'Prisão de generais marca ruptura histórica na República brasileira', diz professora da USP
Maria Aparecida de Aquino afirma que condenações dos golpistas de 8 de janeiro encerram tradição de impunidade militar
247 - A historiadora e professora aposentada da USP Maria Aparecida de Aquino classificou como “absolutamente histórico” o momento vivido pelo Brasil com a condenação e início da execução da pena de generais das Forças Armadas envolvidos na tentativa de golpe de 8 de janeiro. Segundo a professora, o país rompe, pela primeira vez, com uma tradição secular de impunidade das elites militares.
“A gente vem de uma república caracteristicamente da espada, que se inicia com um golpe e vai ter sucessivos golpes ao longo do caminho. E o que acontece é que nunca há uma culpabilidade das pessoas que cometeram crimes nesses períodos autoritários”, afirma.
Ela ressaltou que as atuais condenações não se tratam de vingança, mas de uma mudança estrutural no funcionamento da República. “Eu não estou satisfeita porque as pessoas estão presas. A questão é que essas prisões são absolutamente históricas. Elas representam uma ruptura com a estrutura própria da República brasileira.”
A historiadora destacou ainda o simbolismo inédito das condenações: “Aqui, inclusive, são generais de quatro estrelas. Isso jamais aconteceu na história do Brasil. Então é antes e depois.”
Democracia exige vigilância permanente
Durante a entrevista, Maria Aparecida de Aquino alertou que a democracia não se sustenta sem participação ativa da população. “Democracia dá trabalho. As pessoas acham que democracia é só votar. Não é só isso. Você precisa acompanhar, cobrar, exigir.”
E reforçou: “Só há uma solução: exercer uma democracia de participação ativa da população. Senão, o retrocesso a cada esquina vai estar nos esperando.”
A professora também fez um alerta sobre o risco de retrocessos institucionais, citando inclusive a experiência da anistia na ditadura. “A gente gritou por uma anistia ampla, geral e irrestrita. Veio ampla, geral e irrestrita para torturados e torturadores. Então é preciso muito cuidado.”
Papel das Forças Armadas
Ao comentar o papel histórico dos militares no Brasil, Maria Aparecida foi categórica ao afirmar que as Forças Armadas devem se limitar à função constitucional.
“Lugar de milico é na caserna. Ele só vai sair da caserna na defesa dos interesses da população ou em caso de agressão externa”, enfatiza.
Ela criticou o uso político das instituições militares. “Devido à ditadura militar, houve um mau uso das Forças Armadas. Elas se acostumaram muito mal ao estar no centro do palco.”

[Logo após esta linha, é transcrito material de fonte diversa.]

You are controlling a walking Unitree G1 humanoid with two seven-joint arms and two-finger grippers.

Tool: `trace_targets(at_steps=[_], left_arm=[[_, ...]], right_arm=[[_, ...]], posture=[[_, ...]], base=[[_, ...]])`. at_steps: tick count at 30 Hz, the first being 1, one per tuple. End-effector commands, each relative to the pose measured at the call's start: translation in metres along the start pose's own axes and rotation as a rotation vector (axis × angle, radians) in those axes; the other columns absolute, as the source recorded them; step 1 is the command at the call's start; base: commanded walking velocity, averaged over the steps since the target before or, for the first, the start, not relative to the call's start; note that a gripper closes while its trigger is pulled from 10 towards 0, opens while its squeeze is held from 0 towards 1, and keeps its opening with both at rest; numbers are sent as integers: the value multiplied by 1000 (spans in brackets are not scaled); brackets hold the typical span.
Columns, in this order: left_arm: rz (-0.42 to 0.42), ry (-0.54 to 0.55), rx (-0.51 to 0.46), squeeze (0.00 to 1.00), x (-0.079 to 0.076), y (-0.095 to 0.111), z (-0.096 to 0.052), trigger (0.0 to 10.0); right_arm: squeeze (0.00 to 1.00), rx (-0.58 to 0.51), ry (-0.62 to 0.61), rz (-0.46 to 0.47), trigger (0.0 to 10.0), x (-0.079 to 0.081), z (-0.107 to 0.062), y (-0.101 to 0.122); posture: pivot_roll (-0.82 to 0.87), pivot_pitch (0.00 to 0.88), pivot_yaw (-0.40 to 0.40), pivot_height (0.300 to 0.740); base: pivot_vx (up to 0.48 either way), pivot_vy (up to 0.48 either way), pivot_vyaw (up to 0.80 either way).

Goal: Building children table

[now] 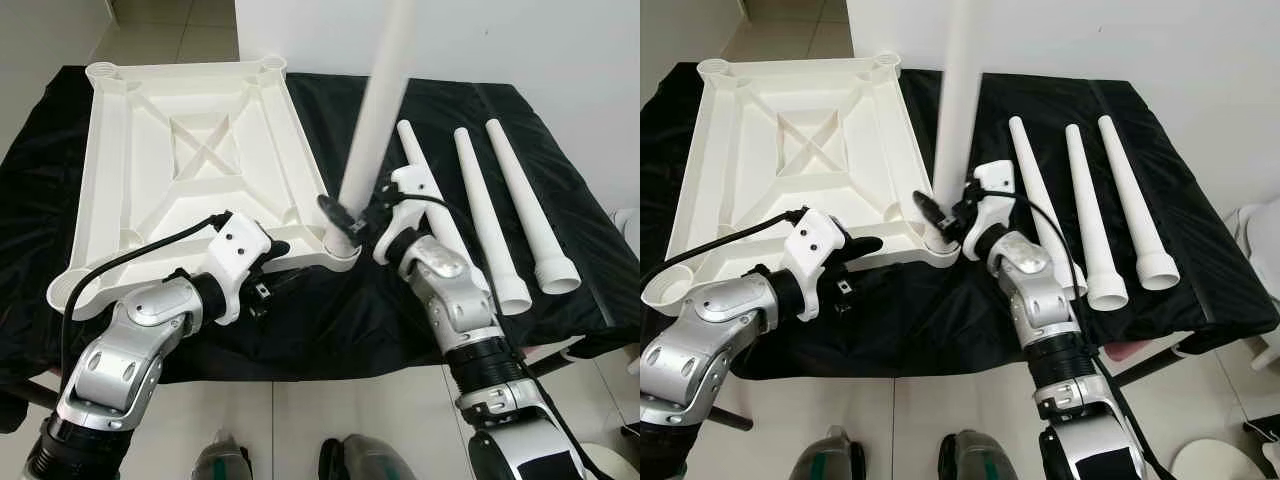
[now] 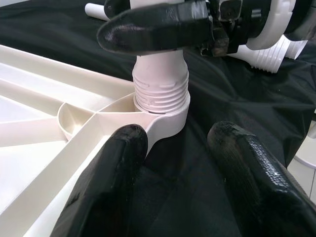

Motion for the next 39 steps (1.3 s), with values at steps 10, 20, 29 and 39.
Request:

Para ela, o exercício do poder político pelos militares também os desgastou internamente. “A ideia da coesão interna foi conspurcada ao longo da ditadura. O exercício do poder político também os desgastou.”
A professora avaliou positivamente a postura do atual comandante do Exército. "Nós temos um comandante, o general Tomás Paiva, que faz discursos em defesa da democracia. Isso me deixa mais calma”, frisa.
No entanto, afirmou que a verdadeira mudança passa pelo ensino militar. “Se você não modificar o ensino que é ministrado nas escolas militares, vamos continuar tendo um comportamento nocivo das Forças Armadas.”
E defendeu uma ação conjunta entre civis e militares. “É preciso criar um colégio misto entre civis e militares para estudar o currículo e ter coragem de mudar o que se ensina.”